◆ Work request
What lines of the data below hold "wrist"? Show them.

◆ Exercise data

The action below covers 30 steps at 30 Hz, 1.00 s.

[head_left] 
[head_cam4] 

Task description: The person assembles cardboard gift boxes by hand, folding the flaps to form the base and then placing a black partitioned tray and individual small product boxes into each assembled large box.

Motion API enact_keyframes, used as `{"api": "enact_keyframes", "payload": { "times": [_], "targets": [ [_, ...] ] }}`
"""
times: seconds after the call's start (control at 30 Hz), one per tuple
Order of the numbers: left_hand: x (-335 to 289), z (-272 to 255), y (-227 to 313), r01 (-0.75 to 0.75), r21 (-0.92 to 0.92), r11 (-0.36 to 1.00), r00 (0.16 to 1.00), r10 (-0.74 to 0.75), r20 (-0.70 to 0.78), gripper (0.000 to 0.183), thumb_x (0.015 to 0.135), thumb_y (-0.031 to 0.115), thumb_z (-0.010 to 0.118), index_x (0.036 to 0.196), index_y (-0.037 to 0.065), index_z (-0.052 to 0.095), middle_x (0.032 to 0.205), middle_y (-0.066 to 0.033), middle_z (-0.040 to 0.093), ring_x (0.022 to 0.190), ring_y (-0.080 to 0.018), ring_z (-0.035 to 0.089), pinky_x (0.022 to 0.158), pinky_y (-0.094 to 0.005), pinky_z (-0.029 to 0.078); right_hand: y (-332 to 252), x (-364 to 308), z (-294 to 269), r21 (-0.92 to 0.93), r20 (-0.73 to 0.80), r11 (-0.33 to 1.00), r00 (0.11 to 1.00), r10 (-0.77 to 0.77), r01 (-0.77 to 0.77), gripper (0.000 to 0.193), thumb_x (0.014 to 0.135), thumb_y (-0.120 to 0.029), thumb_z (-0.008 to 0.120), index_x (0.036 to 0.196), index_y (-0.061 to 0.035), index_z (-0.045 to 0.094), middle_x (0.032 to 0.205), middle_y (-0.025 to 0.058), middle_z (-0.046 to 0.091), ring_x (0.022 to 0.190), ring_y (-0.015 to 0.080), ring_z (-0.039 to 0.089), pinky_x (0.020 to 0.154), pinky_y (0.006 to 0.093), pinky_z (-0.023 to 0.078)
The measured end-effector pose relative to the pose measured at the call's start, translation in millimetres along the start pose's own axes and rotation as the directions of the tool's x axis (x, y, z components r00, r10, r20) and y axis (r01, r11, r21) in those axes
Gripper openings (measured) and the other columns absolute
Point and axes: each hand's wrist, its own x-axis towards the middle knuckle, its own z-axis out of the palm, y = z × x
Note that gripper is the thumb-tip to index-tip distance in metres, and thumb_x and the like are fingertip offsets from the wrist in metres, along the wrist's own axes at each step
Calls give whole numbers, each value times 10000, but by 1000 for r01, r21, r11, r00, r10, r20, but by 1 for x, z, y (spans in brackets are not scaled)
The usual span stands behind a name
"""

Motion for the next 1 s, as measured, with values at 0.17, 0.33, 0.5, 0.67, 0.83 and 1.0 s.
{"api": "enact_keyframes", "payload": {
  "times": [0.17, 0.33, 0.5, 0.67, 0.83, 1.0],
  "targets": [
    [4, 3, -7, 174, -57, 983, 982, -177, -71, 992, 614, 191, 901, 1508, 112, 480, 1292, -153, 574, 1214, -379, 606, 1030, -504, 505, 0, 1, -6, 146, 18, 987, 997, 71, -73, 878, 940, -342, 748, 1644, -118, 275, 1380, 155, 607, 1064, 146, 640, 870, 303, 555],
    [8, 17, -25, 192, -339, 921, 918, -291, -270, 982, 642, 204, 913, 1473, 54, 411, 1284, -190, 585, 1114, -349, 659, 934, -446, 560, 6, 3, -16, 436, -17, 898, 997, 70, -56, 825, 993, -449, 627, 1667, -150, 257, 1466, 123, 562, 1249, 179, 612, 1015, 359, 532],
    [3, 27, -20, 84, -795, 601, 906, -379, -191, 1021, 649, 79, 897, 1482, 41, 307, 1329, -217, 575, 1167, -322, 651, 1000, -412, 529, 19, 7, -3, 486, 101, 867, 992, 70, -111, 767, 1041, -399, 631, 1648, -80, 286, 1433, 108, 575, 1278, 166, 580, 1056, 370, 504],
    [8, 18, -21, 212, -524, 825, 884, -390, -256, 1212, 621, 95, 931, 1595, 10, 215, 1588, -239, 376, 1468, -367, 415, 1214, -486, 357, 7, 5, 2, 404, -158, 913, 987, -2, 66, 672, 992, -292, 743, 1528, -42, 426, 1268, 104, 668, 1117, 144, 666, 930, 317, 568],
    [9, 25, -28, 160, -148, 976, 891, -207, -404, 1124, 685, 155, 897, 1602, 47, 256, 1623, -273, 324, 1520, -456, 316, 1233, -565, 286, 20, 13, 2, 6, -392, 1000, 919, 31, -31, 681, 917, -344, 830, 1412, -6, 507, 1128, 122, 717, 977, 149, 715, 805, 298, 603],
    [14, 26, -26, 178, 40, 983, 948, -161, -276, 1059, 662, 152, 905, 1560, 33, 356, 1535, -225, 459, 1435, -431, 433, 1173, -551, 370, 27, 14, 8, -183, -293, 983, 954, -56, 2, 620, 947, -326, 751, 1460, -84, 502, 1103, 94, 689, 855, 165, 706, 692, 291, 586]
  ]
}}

◆ Task output
Point and axes: each hand's wrist, its own x-axis towards the middle knuckle, its own z-axis out of the palm, y = z × x
Note that gripper is the thumb-tip to index-tip distance in metres, and thumb_x and the like are fingertip offsets from the wrist in metres, along the wrist's own axes at each step

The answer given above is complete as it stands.